As Crookes points out, “One of the key principals many of our clients are adopting with van usage is bringing in external telematic suppliers, using tools like dash cams and driver scoring to create better arrangements with drivers, identifying drivers who are misusing vehicles and rewarding the ones who drive carefully.”
But this is not just about safety on an individual level, it is also about managing risk on a larger scale, in a way that has implications for the financing and insurance side of the industry.
“By sharing verified telematics and driver-behaviour insights, insurers can gain a more accurate and real-time view of organisational risk — enabling fairer pricing and faster claims resolution for both fleets and primary insurers,” says Joof.

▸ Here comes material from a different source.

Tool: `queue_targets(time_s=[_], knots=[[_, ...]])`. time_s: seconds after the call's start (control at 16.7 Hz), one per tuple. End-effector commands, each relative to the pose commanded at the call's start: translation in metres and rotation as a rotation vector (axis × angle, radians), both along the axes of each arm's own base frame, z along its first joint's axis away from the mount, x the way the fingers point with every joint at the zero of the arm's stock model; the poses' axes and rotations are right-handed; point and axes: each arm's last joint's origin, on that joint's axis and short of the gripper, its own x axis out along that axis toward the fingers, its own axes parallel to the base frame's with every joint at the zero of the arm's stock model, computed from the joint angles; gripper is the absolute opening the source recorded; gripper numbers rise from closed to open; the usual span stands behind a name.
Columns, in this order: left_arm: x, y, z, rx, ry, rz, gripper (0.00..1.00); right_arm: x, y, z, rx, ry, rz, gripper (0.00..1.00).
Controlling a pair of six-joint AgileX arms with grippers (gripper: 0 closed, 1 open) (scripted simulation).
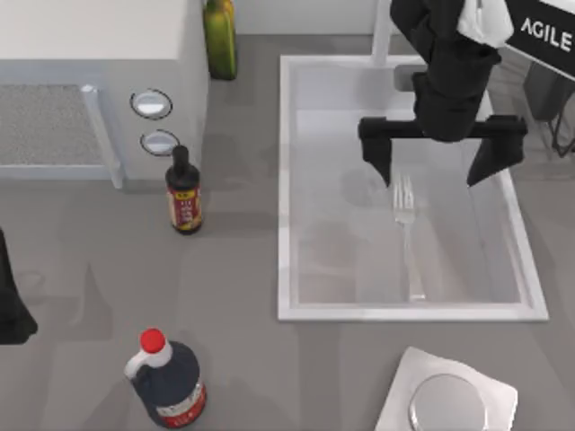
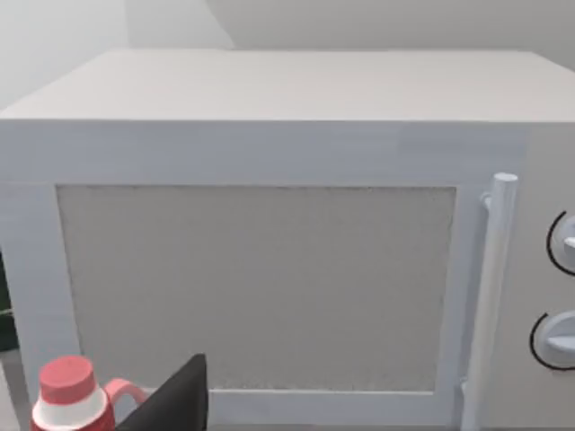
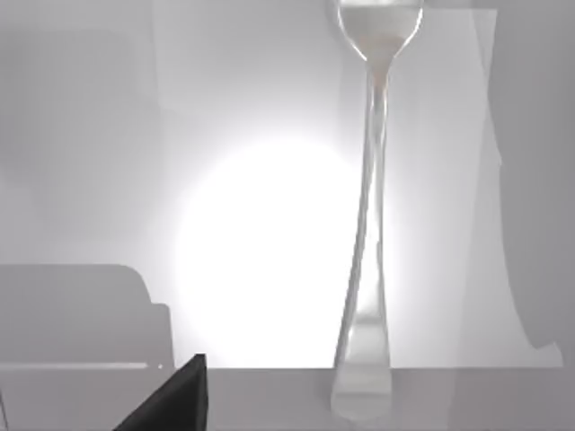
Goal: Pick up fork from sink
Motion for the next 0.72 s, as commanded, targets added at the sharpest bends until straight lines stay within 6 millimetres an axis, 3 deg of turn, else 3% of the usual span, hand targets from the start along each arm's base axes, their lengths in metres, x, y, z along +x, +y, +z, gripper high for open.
queue_targets(time_s=[0.12,0.24,0.72], knots=[[0.000,0.000,0.000,0.000,0.000,0.000,1.00,0.001,-0.003,-0.001,0.000,0.001,-0.005,1.00],[0.000,0.000,0.000,0.000,0.000,0.000,1.00,0.002,-0.002,-0.015,-0.002,0.006,-0.004,1.00],[0.000,0.000,0.000,0.000,0.000,0.000,1.00,0.003,0.001,-0.135,0.004,-0.009,0.000,1.00]])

Predicting and predictive AI
We are going to see the impacts of these technologies throughout 2026, but the technologies and their applications will continue to develop far beyond that, with the industry promising still more possibilities for the future.
“One of the biggest shifts ahead in tech is the rise of accurate, predictive AI becoming essential across the physical economy,” Joof predicts. “As the industry moves beyond the hype, accuracy becomes non-negotiable – especially in physical operations, where there’s no margin for error. In 2026, organisations won’t invest in AI on promise alone. They’ll expect measurable outcomes, clear ROI, and real bottom-line impact – and they’ll expect it fast.”

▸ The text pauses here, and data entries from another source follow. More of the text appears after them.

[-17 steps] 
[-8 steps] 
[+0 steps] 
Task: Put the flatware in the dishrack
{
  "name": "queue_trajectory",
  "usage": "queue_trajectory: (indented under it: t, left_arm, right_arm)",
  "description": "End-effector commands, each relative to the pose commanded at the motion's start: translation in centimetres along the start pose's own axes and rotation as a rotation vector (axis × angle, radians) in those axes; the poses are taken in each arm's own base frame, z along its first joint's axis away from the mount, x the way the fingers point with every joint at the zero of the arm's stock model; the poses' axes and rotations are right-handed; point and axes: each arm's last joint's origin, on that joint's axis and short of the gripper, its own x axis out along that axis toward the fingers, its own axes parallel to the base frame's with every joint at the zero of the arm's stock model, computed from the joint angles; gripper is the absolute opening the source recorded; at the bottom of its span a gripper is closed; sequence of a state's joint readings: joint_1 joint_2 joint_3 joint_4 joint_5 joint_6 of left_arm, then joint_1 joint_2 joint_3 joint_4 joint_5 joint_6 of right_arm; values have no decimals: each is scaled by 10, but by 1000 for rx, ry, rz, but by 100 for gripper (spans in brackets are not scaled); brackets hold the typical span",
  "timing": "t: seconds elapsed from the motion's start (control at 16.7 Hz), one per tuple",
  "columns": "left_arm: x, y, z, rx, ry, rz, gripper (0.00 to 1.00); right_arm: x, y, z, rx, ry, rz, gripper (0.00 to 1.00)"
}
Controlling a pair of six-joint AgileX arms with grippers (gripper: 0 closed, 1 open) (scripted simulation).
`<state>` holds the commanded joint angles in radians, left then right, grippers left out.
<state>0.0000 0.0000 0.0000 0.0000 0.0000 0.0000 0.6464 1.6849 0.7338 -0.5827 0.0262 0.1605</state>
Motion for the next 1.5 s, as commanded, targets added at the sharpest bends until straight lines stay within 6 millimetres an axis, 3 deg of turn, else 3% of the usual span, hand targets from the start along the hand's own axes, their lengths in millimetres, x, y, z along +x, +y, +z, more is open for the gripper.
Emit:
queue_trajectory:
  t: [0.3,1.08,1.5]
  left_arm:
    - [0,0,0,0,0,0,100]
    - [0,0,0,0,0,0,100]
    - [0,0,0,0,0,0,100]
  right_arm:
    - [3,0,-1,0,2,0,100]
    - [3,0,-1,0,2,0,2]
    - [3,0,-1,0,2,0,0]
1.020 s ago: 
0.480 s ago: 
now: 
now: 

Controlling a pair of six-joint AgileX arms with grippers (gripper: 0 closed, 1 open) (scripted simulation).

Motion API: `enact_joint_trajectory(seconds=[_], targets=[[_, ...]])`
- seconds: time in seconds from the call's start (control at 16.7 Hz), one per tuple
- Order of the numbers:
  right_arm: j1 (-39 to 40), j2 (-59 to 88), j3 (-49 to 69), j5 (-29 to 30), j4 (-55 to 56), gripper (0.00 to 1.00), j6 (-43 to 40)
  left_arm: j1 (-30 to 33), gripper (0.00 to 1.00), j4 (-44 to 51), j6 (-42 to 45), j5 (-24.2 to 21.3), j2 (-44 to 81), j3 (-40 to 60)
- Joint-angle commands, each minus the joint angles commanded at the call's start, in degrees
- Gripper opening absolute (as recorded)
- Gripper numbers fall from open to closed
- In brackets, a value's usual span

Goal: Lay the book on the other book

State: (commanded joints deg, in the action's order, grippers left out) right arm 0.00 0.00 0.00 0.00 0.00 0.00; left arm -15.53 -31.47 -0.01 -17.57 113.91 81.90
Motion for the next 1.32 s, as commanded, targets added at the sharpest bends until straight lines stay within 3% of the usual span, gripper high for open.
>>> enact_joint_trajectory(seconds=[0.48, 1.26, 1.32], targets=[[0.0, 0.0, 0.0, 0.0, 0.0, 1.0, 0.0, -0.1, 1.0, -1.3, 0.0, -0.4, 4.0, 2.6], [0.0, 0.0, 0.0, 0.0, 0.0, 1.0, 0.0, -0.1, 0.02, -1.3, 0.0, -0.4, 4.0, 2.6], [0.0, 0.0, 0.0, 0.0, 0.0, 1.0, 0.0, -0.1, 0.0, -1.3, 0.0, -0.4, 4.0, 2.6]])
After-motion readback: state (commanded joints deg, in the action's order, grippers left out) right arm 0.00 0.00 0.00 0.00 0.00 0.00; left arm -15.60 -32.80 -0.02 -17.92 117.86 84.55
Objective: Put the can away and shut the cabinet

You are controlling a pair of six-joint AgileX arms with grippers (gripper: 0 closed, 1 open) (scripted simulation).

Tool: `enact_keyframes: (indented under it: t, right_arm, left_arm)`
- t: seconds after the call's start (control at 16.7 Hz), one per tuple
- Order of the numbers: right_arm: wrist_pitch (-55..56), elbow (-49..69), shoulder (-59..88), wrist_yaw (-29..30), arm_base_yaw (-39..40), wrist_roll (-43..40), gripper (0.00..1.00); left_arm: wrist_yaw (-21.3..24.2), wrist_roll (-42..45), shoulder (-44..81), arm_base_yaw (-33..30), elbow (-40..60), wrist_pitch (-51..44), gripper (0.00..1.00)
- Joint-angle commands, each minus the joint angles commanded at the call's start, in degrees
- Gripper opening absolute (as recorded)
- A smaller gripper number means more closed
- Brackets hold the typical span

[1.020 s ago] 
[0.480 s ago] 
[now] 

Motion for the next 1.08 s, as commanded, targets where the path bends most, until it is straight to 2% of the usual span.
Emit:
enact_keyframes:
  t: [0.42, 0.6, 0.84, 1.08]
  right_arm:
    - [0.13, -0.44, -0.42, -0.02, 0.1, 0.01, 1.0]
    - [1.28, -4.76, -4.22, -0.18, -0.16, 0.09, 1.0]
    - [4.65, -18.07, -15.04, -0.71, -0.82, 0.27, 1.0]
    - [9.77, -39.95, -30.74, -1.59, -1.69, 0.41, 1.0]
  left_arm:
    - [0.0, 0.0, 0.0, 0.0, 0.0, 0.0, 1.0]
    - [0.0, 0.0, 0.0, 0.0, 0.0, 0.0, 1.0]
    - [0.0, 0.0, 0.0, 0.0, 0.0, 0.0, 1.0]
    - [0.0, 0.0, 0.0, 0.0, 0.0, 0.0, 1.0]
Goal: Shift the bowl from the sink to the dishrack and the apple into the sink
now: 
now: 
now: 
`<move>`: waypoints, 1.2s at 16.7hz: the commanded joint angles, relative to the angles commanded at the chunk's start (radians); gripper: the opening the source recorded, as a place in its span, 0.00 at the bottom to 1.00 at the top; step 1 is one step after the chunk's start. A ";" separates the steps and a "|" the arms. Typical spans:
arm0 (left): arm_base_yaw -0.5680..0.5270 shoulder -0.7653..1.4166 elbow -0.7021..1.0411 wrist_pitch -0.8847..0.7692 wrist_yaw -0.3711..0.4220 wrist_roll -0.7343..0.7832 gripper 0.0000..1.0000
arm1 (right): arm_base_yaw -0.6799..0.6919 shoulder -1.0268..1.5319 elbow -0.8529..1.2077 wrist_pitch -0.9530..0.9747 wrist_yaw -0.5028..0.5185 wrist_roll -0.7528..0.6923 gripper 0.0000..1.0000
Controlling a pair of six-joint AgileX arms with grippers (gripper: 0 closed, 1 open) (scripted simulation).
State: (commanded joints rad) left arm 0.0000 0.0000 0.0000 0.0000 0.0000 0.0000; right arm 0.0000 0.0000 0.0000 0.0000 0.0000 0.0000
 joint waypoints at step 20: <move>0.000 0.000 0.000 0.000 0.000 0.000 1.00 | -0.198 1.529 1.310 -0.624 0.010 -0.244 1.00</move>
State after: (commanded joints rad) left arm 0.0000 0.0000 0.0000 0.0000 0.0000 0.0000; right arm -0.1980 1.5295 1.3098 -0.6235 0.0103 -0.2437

Motive’s goal is to embed accurate, explainable AI and automation across more workflows in its Integrated Operations Platform, so safety, operations, and finance teams can act earlier and work from a single source of truth.
“As safety AI moves from reactive alerts to proactive risk prevention, organisations can see real improvements — fewer collisions, faster investigations, and less manual review,” Joof promises.
Evans agrees that as fast as the technology is developing, customer expectations are incredibly high.
“We’re in the middle of a massive growth period for technology within the automotive space, and we don’t see this slowing down anytime soon,” says Evans. “Customers expect more from retailers than ever before, in particular with regard to the speed, relevance and timeliness of communications. Automation and AI are absolutely essential for meeting these expectations.”
Of course, the next big development that the industry is holding its breathe for is another form at AI. The long-promised self-driving car.
“Autonomous driving will be with us at some point, whether we like it or not. I believe the Government are doing an internal trial on that,” says Crookes. “I wouldn’t be surprised if we have that by the end of this decade, especially in some routes and industry types.”
Whether these technologies will be able to deliver on the promise and expectations, and whether consumer scepticism can be won round, remains to be seen. But perhaps one thing that needs to change is our use of the phrase “AI”. This article describes a variety of applications described as AI, but the programs and processes behind each of them are very different. One thing the technology sector will hopefully develop soon as a more specific and illuminating terminology.